An ongoing revolution occurring in the field of telecommunications is the development of small laser diodes and high capacity optical fibres. Without optical fibre telecommunication devices the highly convenient availability of huge amounts of information at comparatively low costs, as provided by the Internet, would not be possible.
Fig. VI.21. During the last two decades, optical fibre capacity has increased by a factor of about 1000. For comparison, commercial state of the art wire connections range in the region of about 0.1 Gigabit per second (Gb/s).
The measurement of the power output of laser diodes or fibers is a daily routine in the field of telecommunication components testing.

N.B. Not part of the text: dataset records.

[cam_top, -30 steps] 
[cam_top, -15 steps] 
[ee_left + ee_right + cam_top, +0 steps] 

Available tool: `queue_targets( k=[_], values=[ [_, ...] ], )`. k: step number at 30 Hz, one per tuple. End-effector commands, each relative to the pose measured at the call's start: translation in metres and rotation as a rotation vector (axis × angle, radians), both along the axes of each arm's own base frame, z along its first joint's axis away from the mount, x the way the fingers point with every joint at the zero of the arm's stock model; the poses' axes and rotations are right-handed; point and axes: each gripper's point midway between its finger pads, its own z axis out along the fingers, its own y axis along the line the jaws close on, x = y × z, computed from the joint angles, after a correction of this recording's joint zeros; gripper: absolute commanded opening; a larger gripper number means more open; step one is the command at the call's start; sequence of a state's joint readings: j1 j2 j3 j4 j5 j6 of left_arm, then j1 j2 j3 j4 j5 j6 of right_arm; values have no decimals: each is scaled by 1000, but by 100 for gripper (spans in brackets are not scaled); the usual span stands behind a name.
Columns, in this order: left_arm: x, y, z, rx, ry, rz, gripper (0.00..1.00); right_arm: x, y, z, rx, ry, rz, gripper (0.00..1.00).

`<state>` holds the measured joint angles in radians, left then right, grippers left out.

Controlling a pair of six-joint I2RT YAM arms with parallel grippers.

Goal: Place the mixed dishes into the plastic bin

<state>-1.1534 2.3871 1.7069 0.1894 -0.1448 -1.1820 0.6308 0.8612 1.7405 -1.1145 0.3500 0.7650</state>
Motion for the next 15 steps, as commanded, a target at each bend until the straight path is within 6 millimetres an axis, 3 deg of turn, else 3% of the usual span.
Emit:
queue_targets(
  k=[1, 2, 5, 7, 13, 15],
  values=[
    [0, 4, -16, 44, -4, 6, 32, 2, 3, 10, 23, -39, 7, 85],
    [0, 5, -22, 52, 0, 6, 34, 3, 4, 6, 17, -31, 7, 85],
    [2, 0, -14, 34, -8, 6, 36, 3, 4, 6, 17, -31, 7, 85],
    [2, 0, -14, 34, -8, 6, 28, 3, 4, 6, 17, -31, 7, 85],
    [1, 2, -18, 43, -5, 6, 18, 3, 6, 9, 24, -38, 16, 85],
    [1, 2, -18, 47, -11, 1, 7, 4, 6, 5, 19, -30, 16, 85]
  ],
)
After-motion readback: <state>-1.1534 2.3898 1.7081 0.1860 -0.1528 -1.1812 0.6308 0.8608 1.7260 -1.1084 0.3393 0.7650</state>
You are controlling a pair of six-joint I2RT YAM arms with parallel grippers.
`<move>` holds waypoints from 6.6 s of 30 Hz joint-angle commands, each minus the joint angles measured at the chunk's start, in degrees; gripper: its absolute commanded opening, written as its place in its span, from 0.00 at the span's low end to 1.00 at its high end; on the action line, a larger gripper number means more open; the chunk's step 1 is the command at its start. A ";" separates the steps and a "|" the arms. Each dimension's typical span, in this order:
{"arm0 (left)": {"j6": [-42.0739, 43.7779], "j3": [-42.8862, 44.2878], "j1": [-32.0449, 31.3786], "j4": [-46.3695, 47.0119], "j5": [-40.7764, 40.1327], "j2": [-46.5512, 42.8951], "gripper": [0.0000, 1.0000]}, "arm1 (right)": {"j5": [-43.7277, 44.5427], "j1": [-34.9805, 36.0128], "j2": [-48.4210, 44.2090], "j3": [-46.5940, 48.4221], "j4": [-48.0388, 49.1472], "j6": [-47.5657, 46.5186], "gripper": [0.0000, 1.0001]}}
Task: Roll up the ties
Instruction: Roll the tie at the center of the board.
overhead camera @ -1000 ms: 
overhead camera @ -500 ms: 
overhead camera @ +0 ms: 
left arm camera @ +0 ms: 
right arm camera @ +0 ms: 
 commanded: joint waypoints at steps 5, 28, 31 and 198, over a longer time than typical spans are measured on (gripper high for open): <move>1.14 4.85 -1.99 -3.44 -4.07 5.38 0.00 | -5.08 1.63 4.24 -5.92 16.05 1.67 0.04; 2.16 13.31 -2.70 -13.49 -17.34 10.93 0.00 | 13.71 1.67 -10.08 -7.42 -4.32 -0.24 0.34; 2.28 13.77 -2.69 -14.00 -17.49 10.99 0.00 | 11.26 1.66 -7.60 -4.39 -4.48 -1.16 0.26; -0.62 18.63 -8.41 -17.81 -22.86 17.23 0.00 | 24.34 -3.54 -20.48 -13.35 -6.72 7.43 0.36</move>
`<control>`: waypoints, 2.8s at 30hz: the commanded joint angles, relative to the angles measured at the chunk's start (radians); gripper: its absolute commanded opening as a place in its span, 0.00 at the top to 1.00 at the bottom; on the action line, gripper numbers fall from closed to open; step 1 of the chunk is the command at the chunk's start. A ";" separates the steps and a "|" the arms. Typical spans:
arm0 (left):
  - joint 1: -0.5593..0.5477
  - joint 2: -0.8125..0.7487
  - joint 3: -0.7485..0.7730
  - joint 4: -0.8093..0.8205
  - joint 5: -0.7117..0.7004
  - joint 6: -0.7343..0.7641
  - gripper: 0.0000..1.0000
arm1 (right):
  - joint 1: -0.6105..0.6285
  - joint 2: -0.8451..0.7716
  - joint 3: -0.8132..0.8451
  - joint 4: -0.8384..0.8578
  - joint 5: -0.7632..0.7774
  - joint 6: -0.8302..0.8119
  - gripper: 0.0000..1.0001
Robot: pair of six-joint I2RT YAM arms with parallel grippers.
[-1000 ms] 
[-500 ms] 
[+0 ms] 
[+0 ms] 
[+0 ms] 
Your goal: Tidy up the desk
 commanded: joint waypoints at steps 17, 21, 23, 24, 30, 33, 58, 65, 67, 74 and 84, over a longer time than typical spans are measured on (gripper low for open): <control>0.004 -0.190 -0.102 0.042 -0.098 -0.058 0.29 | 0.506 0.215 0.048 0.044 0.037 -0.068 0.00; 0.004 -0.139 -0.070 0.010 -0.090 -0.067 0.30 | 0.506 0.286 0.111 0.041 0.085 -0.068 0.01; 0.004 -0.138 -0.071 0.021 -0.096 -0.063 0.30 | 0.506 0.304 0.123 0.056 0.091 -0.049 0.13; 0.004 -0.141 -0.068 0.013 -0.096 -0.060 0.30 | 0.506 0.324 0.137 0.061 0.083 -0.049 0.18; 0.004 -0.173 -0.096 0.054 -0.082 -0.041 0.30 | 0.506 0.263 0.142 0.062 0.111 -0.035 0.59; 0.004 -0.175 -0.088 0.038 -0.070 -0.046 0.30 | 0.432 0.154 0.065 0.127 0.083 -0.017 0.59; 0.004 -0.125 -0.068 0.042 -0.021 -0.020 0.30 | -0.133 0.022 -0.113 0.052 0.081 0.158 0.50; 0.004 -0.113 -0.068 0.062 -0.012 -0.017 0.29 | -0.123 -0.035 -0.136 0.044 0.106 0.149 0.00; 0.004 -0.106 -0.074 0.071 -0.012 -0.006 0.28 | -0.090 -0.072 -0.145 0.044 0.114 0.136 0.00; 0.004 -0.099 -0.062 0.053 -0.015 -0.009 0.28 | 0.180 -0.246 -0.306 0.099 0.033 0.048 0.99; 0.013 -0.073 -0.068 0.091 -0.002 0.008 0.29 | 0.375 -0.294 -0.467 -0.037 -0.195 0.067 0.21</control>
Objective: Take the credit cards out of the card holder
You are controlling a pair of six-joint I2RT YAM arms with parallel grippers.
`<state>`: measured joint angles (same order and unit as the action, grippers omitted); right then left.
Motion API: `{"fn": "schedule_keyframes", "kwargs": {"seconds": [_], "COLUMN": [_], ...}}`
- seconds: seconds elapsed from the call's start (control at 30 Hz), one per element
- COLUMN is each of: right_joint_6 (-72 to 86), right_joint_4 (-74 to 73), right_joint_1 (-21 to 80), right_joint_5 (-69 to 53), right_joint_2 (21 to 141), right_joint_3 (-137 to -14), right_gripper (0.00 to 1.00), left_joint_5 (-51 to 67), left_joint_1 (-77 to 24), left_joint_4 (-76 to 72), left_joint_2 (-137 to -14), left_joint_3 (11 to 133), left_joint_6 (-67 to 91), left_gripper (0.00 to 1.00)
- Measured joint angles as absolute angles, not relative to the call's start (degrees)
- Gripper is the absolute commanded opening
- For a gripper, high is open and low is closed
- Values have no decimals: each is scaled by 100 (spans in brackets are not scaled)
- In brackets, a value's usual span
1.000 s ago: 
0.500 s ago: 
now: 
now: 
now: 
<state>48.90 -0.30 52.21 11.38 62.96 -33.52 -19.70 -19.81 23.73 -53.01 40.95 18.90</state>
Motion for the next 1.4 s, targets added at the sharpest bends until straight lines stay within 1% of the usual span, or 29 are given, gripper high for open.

Optical power meters using a bare detector claim high sensitivity but at a cost of potential measurement inaccuracies caused by the effects of polarization, local saturation, signal 'bounce-back' and beam misalignment. Also, the use of large size photodiodes required to reduce source to detector misalignment, increases cost.
A welcome alternative is the integrating sphere which is able to collect all of the source optical radiation output independent of beam geometry. In the world of photonics, the integrating sphere is well known for its ability to reliably and accurately measure total flux from fibers, laser diodes, lasers, LEDs and any other optical radiation or light source. Since all of the incoming signal is captured and reflected inside the sphere multiple times before reaching the baffled detector mounted to it, the adverse effects of polarization, local saturation, signal 'bounce-back' and beam misalignment are reduced.